Below are the records; tally the lines that include "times" and report only the total.

====== DATA PROVIDED

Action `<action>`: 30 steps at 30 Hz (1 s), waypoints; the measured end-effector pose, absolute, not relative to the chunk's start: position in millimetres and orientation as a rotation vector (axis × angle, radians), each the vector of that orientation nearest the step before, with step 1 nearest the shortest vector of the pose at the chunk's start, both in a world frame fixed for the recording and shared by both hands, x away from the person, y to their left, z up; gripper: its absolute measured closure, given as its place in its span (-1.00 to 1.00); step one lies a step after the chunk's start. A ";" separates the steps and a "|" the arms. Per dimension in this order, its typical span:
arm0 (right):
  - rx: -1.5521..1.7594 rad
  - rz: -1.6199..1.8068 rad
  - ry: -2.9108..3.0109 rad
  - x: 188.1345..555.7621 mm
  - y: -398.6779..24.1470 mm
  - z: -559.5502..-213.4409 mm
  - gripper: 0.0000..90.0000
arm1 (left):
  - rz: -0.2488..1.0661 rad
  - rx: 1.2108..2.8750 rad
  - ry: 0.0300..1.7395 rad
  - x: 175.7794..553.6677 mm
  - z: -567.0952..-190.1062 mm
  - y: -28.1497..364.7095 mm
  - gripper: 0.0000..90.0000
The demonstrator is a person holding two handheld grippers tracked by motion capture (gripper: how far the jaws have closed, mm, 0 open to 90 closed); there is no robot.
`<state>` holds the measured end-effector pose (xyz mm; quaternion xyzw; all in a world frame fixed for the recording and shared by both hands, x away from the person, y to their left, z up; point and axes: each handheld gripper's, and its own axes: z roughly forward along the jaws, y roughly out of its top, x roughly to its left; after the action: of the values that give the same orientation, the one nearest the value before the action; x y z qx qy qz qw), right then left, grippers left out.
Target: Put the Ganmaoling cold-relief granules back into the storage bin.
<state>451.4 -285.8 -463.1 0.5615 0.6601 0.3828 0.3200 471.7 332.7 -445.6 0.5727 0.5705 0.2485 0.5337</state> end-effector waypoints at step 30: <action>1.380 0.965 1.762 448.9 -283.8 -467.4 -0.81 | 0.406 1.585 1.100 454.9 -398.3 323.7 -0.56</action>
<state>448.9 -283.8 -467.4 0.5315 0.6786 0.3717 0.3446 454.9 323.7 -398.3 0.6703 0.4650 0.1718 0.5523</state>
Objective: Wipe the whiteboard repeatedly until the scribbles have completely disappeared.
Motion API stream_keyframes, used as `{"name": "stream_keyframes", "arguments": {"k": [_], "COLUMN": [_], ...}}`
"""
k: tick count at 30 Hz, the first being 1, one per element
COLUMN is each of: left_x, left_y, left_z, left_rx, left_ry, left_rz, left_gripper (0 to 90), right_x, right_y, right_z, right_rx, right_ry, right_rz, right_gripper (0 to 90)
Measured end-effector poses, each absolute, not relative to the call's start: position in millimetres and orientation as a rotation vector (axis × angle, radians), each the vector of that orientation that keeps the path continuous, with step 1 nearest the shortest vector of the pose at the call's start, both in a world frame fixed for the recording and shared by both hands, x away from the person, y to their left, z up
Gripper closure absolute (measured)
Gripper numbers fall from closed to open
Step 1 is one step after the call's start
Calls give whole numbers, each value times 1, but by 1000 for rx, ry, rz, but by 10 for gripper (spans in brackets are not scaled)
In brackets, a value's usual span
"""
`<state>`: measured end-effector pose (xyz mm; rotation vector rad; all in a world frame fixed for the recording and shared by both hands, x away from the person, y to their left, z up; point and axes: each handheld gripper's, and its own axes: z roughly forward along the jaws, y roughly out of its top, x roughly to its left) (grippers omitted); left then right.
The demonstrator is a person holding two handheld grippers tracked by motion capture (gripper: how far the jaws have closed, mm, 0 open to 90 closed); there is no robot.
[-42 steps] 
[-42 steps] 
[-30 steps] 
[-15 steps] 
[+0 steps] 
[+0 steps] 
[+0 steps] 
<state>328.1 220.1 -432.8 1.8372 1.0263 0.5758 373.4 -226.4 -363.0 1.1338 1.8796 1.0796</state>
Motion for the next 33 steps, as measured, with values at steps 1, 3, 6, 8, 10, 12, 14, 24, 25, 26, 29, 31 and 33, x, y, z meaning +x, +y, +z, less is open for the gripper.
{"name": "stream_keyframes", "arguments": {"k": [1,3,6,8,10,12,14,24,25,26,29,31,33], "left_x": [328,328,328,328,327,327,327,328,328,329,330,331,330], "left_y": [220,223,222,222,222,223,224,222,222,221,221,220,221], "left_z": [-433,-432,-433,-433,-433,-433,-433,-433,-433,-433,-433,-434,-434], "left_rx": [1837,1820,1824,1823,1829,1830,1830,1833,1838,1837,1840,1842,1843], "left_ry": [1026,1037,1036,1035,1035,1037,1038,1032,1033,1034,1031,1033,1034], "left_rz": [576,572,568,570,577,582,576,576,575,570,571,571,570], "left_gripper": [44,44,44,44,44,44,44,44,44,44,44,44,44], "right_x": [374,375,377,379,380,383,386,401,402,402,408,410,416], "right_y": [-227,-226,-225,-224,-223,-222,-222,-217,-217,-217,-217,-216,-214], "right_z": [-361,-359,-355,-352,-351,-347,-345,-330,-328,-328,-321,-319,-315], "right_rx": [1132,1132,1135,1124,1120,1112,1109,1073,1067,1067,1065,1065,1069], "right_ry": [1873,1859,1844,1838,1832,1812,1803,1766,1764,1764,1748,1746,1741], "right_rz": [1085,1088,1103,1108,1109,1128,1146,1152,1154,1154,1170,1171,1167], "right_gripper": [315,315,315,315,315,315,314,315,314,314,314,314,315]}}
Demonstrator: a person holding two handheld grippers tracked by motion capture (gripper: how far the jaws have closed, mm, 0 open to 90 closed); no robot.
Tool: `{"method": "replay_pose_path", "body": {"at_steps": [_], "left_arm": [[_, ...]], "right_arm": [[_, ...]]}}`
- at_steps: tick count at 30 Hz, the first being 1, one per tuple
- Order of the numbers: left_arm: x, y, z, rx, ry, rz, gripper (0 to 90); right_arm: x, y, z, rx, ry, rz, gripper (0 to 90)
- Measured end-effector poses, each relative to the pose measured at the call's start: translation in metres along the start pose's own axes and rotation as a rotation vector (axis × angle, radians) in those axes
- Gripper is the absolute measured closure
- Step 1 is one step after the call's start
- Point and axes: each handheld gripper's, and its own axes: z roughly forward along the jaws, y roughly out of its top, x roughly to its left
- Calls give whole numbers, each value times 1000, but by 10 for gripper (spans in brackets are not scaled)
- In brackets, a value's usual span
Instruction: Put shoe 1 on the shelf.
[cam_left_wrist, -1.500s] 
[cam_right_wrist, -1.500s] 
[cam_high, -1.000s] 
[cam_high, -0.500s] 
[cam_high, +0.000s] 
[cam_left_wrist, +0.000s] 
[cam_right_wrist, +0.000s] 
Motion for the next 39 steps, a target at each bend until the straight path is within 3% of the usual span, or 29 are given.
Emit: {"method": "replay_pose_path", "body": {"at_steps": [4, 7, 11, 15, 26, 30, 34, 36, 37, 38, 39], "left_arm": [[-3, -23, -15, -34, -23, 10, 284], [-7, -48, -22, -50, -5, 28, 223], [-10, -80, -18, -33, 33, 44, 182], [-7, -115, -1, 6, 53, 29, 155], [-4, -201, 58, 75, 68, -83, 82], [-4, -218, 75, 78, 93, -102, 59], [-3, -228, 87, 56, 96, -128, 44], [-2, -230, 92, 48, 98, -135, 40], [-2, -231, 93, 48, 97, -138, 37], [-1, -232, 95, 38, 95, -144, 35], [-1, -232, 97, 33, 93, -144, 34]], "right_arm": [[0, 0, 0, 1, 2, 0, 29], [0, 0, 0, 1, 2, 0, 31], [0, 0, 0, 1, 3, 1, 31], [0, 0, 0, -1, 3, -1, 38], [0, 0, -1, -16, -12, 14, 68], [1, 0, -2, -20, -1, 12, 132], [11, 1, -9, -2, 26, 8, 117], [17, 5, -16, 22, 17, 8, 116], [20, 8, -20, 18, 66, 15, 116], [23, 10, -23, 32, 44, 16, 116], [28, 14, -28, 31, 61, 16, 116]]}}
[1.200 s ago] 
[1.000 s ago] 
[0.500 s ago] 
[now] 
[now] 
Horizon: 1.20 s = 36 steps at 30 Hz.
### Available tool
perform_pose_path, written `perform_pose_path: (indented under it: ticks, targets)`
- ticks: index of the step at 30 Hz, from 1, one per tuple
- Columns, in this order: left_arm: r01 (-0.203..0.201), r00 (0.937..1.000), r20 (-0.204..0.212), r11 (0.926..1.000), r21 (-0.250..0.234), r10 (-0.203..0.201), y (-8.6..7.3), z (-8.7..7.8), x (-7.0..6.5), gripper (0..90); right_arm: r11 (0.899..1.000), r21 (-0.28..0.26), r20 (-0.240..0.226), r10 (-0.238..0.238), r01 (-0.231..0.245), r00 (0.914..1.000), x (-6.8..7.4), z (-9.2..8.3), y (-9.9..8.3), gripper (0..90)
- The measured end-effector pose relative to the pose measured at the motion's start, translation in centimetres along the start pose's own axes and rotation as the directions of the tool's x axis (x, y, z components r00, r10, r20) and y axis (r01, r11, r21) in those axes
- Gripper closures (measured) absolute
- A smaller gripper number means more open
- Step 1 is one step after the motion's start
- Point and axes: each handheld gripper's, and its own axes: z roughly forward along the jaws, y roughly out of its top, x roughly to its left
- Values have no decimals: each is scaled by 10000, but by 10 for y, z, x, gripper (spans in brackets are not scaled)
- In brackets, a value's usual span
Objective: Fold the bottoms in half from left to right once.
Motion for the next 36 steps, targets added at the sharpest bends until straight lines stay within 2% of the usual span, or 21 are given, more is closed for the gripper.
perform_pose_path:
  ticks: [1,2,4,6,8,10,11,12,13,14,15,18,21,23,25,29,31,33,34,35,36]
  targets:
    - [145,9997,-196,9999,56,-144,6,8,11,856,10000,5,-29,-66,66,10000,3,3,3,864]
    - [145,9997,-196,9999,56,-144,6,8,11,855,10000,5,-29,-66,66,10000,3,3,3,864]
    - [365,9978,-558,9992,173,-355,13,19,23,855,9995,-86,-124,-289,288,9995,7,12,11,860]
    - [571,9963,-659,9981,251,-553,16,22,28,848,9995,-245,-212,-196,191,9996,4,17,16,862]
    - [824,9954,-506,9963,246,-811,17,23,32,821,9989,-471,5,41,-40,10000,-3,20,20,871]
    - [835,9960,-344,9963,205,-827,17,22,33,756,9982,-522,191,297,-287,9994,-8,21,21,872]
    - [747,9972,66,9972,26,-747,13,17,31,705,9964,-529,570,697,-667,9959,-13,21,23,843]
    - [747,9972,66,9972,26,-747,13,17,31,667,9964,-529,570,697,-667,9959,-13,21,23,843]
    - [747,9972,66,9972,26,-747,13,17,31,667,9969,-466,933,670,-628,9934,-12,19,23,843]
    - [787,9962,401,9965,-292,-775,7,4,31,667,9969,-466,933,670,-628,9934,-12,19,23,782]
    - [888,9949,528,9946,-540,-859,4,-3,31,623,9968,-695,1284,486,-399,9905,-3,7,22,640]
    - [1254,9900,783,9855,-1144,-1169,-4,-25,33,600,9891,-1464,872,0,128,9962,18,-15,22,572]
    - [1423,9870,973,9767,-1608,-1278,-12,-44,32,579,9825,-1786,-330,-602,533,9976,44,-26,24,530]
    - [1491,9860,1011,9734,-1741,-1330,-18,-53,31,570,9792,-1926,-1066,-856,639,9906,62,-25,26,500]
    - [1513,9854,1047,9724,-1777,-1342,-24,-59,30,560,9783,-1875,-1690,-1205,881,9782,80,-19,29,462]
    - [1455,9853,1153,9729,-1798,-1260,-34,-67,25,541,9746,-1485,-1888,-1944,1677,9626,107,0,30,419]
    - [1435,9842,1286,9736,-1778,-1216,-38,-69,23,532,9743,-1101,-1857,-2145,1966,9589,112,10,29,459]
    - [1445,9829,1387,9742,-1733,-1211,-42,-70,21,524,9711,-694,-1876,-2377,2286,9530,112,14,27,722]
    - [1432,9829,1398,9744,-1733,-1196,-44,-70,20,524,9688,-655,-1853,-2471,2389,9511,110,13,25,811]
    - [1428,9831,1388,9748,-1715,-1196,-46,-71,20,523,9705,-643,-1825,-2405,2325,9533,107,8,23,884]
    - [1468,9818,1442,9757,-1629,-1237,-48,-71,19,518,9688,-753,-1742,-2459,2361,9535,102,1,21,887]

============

#### [TASK RESULT]
2